Helping Act’s political agenda, a small minority of left-wing radicals purporting to represent Māori will make submissions and take to the streets demanding some kind of Māori dictatorship.
Act will happily amplify those demands - and try to lump radicals together with the Māori mainstream, which will also protest publicly – while Act positions the bill as necessary to save liberal democracy.
February’s Waitangi celebrations will be more shambolic and divisive than ever before.
Polls that misrepresent the bill will be published indicating the overwhelming majority of National voters support it.
That won’t be true but it will be supported by an important minority of National voters who disagree with the Bolger-Shipley-Key-English inheritance. Then, after all that, sometime in 2025 – or even 2026 if Act slows things down enough – it will be Luxon, as Prime Minister and National Party leader, who publicly kills the bill.
With National polling about 36%, only a quarter of its voters would need to be enraged for another 9% of the vote to become available to Act. Seymour would have every reason to be confident of securing 20% at the election, especially if he can delay Luxon’s intervention long enough.
Act candidates would travel the country holding up copies of the defeated bill. “Act’s plan would have given every New Zealander equal rights and stopped Māori getting race-based privileges,” they would declare disingenuously, “but Christopher Luxon and National sided with iwis against Kiwis to stop it becoming law.”

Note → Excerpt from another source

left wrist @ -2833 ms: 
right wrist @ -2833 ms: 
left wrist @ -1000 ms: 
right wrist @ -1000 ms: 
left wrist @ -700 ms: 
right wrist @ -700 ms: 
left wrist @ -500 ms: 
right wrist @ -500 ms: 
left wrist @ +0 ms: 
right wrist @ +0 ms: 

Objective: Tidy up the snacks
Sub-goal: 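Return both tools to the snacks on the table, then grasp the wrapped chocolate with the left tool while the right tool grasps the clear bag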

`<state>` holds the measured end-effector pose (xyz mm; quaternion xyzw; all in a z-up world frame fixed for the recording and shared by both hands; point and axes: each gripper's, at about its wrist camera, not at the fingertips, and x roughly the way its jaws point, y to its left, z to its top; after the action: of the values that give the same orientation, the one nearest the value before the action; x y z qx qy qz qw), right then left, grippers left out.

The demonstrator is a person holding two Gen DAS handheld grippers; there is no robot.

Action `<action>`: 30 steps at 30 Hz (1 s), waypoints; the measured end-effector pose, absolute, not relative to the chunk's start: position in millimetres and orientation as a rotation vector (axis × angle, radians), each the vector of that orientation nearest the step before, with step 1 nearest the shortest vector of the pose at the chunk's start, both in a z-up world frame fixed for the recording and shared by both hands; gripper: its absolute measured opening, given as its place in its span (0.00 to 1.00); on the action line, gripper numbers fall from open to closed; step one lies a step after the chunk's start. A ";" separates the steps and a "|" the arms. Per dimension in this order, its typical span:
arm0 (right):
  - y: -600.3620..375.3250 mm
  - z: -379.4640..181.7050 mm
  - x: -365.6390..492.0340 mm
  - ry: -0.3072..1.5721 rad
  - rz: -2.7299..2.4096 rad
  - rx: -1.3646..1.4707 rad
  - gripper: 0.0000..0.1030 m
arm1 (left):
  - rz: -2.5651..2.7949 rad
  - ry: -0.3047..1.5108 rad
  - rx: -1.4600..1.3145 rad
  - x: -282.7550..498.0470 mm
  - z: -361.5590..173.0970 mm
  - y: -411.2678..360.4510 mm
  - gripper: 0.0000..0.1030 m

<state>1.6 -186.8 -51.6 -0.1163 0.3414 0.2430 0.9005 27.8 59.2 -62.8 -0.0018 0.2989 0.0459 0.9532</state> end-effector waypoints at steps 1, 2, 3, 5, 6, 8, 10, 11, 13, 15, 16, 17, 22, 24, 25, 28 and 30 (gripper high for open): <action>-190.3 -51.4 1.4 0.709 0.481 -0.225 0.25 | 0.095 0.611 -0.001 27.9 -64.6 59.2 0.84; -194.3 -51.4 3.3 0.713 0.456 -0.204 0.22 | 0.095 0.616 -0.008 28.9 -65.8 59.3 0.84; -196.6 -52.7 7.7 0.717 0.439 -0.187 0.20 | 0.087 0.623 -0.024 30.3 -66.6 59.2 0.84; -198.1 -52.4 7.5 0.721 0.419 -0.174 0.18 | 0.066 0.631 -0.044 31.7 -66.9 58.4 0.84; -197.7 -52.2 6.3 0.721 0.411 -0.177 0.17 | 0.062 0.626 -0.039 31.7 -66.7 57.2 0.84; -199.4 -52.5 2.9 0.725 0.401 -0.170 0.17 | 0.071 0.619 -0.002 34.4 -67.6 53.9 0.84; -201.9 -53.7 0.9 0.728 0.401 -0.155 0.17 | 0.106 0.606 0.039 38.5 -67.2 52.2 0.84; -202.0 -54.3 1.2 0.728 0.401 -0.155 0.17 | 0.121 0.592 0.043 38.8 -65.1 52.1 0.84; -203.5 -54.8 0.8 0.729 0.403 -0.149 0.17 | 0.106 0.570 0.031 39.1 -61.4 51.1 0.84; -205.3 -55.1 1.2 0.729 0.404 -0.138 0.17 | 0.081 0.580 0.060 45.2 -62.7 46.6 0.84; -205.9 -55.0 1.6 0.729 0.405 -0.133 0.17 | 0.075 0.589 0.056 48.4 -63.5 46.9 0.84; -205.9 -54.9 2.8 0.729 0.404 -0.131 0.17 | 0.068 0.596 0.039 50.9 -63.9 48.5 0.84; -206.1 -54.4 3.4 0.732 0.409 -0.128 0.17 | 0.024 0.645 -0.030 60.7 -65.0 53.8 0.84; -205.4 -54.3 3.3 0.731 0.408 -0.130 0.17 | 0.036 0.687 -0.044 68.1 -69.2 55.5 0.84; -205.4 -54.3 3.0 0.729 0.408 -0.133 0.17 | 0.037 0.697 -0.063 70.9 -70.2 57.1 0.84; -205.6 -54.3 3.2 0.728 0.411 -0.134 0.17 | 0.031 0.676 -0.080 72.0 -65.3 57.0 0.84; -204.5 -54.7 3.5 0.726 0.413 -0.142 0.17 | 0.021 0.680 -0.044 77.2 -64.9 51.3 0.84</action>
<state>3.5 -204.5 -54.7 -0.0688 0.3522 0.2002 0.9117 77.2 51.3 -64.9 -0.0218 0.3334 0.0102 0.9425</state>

For Luxon to join National’s and New Zealand’s pantheon of great Prime Ministers rather than irretrievably trash National’s Bolger-Shipley-Key-English legacy, he will assert himself as leader of the country and call time on Act’s Treaty circus now.
That is any Prime Minister’s prerogative, whatever any coalition agreement says. Act could threaten new elections, but all Luxon need do is not blink this time. In the unlikely event Seymour did pull the plug, Luxon would make clear it was Act risking Labour’s return – and endangering even its own important work to reduce the power and size of the state – to performatively defend a bill it knows full well will never become law.
As Prime Minister, Luxon has a responsibility to New Zealand and National to kill it now.